When Hand Expression Is Helpful

You may wonder why anyone would want to express their breast milk by hand when they could use a breast pump. While many people who breastfeed use a breast pump, especially if they need to pump very often, hand expression is still a valuable skill to learn. This technique comes in handy when:

  • A source of electricity is not available, your pump stops working, or it needs new batteries. Another option in these situations is to use a hand-powered pump.
  • Your breasts are engorged and hard right before breastfeeding, so you may express a little bit of breast milk to soften them and make it easier for your baby to latch on.
  • Your breasts become full and uncomfortable while you're away from your baby, and you don't have your breast pump with you.
  • You're collecting colostrum for your preemie or newborn and since there's only a small amount, you want to get as much as you can without losing any in the pump parts or tubing.

How to Hand Express

Expressing breast milk by hand is a skill. Just like any other skill, it may take time to learn how to do it properly.
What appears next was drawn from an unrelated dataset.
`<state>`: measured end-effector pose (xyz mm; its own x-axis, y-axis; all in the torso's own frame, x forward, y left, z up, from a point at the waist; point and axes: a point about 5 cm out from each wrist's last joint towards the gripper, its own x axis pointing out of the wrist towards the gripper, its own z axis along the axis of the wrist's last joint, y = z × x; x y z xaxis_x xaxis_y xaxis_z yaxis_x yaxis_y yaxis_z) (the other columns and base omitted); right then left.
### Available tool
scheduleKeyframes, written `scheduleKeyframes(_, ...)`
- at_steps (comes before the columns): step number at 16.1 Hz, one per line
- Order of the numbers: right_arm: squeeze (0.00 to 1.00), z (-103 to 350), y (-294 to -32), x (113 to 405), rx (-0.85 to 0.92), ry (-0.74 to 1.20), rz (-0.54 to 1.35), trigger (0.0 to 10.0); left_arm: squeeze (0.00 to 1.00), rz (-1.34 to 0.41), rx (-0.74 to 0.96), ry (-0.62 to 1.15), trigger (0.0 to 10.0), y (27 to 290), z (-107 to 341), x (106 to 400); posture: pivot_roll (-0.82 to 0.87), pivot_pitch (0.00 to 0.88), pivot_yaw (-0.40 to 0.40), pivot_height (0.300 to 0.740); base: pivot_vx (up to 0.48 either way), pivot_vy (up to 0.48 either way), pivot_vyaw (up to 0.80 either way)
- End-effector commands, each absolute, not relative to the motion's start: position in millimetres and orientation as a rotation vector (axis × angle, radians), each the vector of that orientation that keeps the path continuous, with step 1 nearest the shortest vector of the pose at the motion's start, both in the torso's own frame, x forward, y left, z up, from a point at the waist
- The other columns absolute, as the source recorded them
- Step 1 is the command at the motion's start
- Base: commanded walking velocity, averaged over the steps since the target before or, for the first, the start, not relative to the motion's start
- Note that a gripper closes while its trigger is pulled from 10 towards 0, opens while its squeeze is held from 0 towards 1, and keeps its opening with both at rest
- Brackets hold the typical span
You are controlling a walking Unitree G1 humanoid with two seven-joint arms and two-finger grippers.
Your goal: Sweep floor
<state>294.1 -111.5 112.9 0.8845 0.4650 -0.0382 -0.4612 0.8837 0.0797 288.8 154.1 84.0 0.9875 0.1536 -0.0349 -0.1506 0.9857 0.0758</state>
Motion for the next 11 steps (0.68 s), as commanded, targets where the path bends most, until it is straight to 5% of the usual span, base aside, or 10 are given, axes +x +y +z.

Practice the technique to become get the best results. You can follow these steps to express breast milk by hand. Remember to have a storage bottle, cup, or bowl ready.

  1. Wash your hands with soap and water.
  2. Get into a comfortable position and try to relax. You can place a warm towel on your breasts or gently massage your breasts for a few minutes before you begin to help get the breast milk flowing.
  3. Use a photo of your baby. Your baby could also be nearby; if not, that’s when it’s helpful to have a photo, a sound recording of your child making sounds, or a blanket with your baby's scent, or try other relaxation techniques like music to help stimulate your let-down reflex.
  4. Position your hand on your breast in the C-hold. That is, place your thumb on the top of your breast and your fingers underneath your breast so that your hand is in the shape of a C. Your thumb and your fingers should be 1 to 2 inches behind your nipple.
  5. Hold a clean collection cup or breast milk storage bottle under your breast with your other hand so that your nipple is directly above it.
  6. Begin to gently push your breast back toward your body with your thumb and fingers.
  7. Bring your thumb and fingers together. Then, use a rolling motion as you move your hand forward toward your original starting position. The gentle rolling motion will move the breast milk out of the milk ducts. Use firm but gentle pressure as your breast tissue is sensitive and can be bruised or damaged if you are too rough.
  8. Lean forward a little bit to collect the breast milk that should be dripping or spraying out of your nipple. Be careful to get the breast milk into your collection container without any of the milk touching your hands first.
  9. Repeat steps 6 and 7 at a steady, rhythmic pace until there isn't any more breast milk coming out or until you have alleviated the fullness of engorgement. If you intend to completely drain your breasts, rotate your hand to another position around the nipple (C, U, backward C, upside-down U) to express from all areas of the breast and begin the process again.
  10. Switch breasts when the flow of breast milk stops.
  11. Give your baby the milk you expressed right away or seal it in a breast milk collection bag or container and store it to use at a later time.

Pros and Cons of Hand Expression

There are multiple benefits and drawbacks to hand expression—and some people feel more or less comfortable and efficient with the technique compared with pumping.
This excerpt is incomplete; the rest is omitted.